◆ TASK REQUIREMENTS:
Output every record again so that it matches the original word for word.

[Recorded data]
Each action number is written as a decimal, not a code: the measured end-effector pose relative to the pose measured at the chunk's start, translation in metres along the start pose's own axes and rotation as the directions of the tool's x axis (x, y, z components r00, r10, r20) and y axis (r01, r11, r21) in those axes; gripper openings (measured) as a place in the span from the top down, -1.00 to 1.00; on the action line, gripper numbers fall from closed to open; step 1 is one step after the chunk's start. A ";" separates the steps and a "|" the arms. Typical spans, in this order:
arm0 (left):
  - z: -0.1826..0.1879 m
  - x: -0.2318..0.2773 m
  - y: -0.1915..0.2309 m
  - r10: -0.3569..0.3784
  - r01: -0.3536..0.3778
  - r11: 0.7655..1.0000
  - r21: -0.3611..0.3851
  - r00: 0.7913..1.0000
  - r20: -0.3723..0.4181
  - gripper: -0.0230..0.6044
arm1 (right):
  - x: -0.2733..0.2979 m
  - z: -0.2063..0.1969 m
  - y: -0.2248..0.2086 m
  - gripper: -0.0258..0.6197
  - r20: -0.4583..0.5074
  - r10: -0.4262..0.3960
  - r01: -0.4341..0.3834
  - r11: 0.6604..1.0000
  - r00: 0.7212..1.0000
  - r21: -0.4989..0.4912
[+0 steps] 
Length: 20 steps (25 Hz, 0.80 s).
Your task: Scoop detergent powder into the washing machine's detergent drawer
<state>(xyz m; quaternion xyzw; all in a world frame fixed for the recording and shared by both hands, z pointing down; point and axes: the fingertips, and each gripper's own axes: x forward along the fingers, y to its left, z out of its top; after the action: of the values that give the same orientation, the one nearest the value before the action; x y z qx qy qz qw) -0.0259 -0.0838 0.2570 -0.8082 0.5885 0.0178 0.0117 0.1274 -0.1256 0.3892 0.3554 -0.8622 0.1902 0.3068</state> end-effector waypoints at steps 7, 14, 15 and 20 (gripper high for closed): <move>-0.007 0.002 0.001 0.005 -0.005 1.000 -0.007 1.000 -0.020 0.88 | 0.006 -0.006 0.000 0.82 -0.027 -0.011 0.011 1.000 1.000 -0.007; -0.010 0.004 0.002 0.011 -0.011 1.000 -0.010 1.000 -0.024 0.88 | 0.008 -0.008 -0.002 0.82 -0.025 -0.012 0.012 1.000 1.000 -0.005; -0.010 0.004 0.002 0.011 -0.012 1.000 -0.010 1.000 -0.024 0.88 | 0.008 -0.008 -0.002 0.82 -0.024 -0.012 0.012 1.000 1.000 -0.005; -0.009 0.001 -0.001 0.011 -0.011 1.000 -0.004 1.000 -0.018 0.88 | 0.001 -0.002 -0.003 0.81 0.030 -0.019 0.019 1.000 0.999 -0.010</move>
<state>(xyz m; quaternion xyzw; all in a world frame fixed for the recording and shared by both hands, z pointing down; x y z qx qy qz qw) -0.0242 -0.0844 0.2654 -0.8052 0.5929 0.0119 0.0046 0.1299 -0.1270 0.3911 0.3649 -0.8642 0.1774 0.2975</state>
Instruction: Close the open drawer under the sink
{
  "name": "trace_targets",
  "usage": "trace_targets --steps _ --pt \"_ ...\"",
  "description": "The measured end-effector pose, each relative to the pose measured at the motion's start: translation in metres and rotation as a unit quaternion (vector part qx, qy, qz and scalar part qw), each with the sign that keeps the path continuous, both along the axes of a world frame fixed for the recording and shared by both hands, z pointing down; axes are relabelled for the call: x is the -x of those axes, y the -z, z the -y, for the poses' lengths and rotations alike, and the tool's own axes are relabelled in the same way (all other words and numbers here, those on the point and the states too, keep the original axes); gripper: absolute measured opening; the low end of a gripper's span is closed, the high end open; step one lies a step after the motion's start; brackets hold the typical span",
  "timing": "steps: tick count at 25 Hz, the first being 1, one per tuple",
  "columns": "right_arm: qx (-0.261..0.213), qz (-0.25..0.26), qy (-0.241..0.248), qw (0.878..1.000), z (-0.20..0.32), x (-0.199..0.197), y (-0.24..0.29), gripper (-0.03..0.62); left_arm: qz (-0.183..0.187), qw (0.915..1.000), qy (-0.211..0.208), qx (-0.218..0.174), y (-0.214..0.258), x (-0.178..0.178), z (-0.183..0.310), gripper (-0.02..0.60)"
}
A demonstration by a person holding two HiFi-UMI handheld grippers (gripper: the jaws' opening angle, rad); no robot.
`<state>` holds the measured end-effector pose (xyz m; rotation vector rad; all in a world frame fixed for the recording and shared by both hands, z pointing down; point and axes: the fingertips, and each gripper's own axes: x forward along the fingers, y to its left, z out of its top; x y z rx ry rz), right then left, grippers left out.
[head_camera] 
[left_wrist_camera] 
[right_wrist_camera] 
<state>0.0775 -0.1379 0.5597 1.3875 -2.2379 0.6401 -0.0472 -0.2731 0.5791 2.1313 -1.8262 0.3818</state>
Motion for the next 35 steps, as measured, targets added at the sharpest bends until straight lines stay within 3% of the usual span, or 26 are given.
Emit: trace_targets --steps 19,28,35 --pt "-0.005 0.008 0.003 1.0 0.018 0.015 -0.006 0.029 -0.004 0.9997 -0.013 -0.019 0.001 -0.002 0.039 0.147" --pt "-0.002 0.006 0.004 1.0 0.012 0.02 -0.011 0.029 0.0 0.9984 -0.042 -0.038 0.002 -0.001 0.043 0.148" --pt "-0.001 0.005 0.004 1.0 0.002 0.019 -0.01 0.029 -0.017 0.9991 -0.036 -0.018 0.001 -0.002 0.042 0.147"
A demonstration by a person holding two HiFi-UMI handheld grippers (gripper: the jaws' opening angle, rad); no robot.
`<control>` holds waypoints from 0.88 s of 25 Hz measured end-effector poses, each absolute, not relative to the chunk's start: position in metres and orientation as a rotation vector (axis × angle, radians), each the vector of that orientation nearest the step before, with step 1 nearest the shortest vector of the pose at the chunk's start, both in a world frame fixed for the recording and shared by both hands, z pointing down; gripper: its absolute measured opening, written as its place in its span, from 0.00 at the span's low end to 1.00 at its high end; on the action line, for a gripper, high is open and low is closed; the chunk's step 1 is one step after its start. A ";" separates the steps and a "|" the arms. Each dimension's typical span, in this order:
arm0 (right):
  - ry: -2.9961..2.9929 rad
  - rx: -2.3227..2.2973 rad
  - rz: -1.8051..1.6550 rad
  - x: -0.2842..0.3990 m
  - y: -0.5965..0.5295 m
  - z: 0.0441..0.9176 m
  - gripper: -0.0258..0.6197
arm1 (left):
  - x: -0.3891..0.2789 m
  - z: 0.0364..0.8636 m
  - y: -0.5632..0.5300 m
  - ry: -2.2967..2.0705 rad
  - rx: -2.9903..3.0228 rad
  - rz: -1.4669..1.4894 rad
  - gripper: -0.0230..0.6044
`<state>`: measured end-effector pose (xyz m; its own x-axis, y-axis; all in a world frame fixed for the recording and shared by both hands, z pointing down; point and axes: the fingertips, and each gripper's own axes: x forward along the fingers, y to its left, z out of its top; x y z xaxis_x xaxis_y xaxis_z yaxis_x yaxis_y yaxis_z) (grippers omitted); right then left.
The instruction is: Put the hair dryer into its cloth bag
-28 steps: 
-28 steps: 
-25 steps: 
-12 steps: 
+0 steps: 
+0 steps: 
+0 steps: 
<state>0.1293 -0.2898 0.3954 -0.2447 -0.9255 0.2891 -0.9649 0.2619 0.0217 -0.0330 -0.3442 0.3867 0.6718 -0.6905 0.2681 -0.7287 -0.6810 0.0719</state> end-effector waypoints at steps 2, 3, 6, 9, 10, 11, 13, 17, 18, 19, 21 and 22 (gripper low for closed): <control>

◆ YOUR SOLUTION:
Each action number is written as a decimal, not a code: the measured end-effector pose relative to the pose measured at the chunk's start, translation in metres along the start pose's own axes and rotation as the directions of the tool's x axis (x, y, z components r00, r10, r20) and y axis (r01, r11, r21) in those axes; gripper openings (measured) as a place in the span from the top down, -1.00 to 1.00; on the action line, gripper numbers fall from closed to open; step 1 is one step after the chunk's start. A ";" separates the steps and a "|" the arms. Typical spans, in this order:
arm0 (left):
  - z: -0.1826..0.1879 m
  - x: -0.2318..0.2773 m
  - y: -0.1915..0.2309 m
  - r10: -0.3569..0.3784
  - r01: -0.3536..0.3778
  - r11: 0.7655..1.0000
  - r21: -0.3611..0.3851
  - r00: 0.7913..1.0000
  - r20: -0.3723..0.4181
  - gripper: -0.0230..0.6044
arm1 (right):
  - x: -0.2733..0.2979 m
  - z: -0.2063..0.1969 m
  - y: -0.2248..0.2086 m
  - gripper: -0.0258..0.6197
  - r20: -0.4583..0.5074
  - r10: -0.4262..0.3960
  - r01: -0.4341..0.3834
  - r11: 0.6604..1.0000
  - r00: 0.7212..1.0000
  - r21: -0.4989..0.4912
[+0 steps] 
Length: 20 steps (25 Hz, 0.80 s).
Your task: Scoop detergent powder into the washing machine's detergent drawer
<state>(xyz m; quaternion xyzw; all in a world frame fixed for the recording and shared by both hands, z pointing down; point and axes: the fingertips, and each gripper's own axes: x forward along the fingers, y to its left, z out of its top; after the action: of the values that give the same orientation, the one nearest the value before the action; x y z qx qy qz qw) -0.0259 -0.0838 0.2570 -0.8082 0.5885 0.0178 0.0117 0.1274 -0.1256 0.3892 0.3554 -0.8622 0.1902 0.3068</state> end-effector waypoints at steps 7, 14, 15 and 20 (gripper high for closed): <move>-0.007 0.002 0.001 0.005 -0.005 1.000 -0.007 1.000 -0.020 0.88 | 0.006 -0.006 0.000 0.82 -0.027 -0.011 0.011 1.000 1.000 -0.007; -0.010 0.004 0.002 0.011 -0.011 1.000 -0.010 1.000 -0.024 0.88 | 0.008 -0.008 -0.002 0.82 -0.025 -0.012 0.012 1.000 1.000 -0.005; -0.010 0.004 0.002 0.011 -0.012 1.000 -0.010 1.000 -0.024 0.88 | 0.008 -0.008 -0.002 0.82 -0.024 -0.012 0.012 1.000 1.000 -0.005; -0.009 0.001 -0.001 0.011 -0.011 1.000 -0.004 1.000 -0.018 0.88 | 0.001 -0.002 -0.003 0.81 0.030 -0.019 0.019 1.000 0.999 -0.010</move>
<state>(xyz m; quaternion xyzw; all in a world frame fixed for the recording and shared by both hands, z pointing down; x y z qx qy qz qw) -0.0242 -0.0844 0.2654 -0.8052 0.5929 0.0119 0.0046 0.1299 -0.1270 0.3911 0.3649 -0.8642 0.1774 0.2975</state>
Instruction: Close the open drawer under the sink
{
  "name": "trace_targets",
  "usage": "trace_targets --steps _ --pt \"_ ...\"",
  "description": "The measured end-effector pose, each relative to the pose measured at the motion's start: translation in metres and rotation as a unit quaternion (vector part qx, qy, qz and scalar part qw), each with the sign that keeps the path continuous, both along the axes of a world frame fixed for the recording and shared by both hands, z pointing down; axes are relabelled for the call: x is the -x of those axes, y the -z, z the -y, for the poses' lengths and rotations alike, and the tool's own axes are relabelled in the same way (all other words and numbers here, those on the point and the states too, keep the original axes); gripper: absolute measured opening; the low end of a gripper's span is closed, the high end open; step one lies a step after the motion's start; brackets hold the typical span",
  "timing": "steps: tick count at 25 Hz, the first being 1, one per tuple",
  "columns": "right_arm: qx (-0.261..0.213), qz (-0.25..0.26), qy (-0.241..0.248), qw (0.878..1.000), z (-0.20..0.32), x (-0.199..0.197), y (-0.24..0.29), gripper (-0.03..0.62); left_arm: qz (-0.183..0.187), qw (0.915..1.000), qy (-0.211..0.208), qx (-0.218..0.174), y (-0.214..0.258), x (-0.178..0.178), z (-0.183..0.310), gripper (-0.02..0.60)"
}
A demonstration by a person holding two HiFi-UMI handheld grippers (gripper: the jaws' opening angle, rad); no robot.
`<state>` holds the measured end-effector pose (xyz m; rotation vector rad; all in a world frame fixed for the recording and shared by both hands, z pointing down; point and axes: the fingertips, and each gripper's own axes: x forward along the fingers, y to its left, z out of its top; x y z rx ry rz), right then left, grippers left out.
[head_camera] 
[left_wrist_camera] 
[right_wrist_camera] 
<state>0.0775 -0.1379 0.5597 1.3875 -2.2379 0.6401 -0.0472 -0.2731 0.5791 2.1313 -1.8262 0.3818</state>
Motion for the next 35 steps, as measured, targets added at the sharpest bends until straight lines stay within 3% of the usual span, or 26 are given.
Emit: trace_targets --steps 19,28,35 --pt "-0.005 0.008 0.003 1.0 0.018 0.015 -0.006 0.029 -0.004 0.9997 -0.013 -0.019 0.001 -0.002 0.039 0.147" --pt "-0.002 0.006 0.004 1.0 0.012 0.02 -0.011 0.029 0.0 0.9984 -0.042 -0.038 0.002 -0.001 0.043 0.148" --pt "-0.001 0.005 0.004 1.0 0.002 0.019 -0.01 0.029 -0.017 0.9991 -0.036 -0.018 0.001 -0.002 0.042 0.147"
A demonstration by a person holding two HiFi-UMI handheld grippers (gripper: the jaws' opening angle, rad); no robot.
`<control>` holds waypoints from 0.88 s of 25 Hz measured end-effector poses, each absolute, not relative to the chunk's start: position in metres and orientation as a rotation vector (axis × angle, radians), each the vector of that orientation nearest the step before, with step 1 nearest the shortest vector of the pose at the chunk's start, both in a world frame fixed for the recording and shared by both hands, z pointing down; gripper: its absolute measured opening, written as its place in its span, from 0.00 at the span's low end to 1.00 at its high end; on the action line, for a gripper, high is open and low is closed; the chunk's step 1 is one step after its start. A ";" separates the steps and a "|" the arms. Each dimension's typical span, in this order:
arm0 (right):
  - ry: -2.9961..2.9929 rad
  - rx: -2.3227..2.2973 rad
  - rz: -1.8051..1.6550 rad
  - x: -0.2842..0.3990 m
  - y: -0.5965..0.5295 m
  - z: 0.0441..0.9176 m
  - gripper: -0.0258..0.6197
arm1 (left):
  - x: -0.3891..0.2789 m
  - z: 0.0364..0.8636 m
  - y: -0.5632..0.5300 m
  - ry: -2.2967..2.0705 rad
  - rx: -2.9903..3.0228 rad
  - rz: -1.4669..1.4894 rad
  - gripper: -0.0230..0.6044
`<state>`: measured end-effector pose (xyz m; its own x-axis, y-axis; all in a world frame fixed for the recording and shared by both hands, z pointing down; point and axes: the fingertips, and each gripper's own axes: x forward along the fingers, y to its left, z out of its top; x y z xaxis_x xaxis_y xaxis_z yaxis_x yaxis_y yaxis_z) (grippers omitted); right then left.
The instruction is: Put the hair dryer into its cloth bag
-28 steps: 
-28 steps: 
-25 steps: 
-12 steps: 
+0 steps: 
+0 steps: 
+0 steps: 
<state>0.1293 -0.2898 0.3954 -0.2447 -0.9255 0.2891 -0.9649 0.2619 0.0217 -0.0330 -0.3442 0.3867 0.6718 -0.6905 0.2681 -0.7287 -0.6810 0.0719</state> end-effector waypoints at steps 2, 3, 6, 9, 10, 11, 13, 17, 18, 19, 21 and 22 (gripper low for closed): <control>

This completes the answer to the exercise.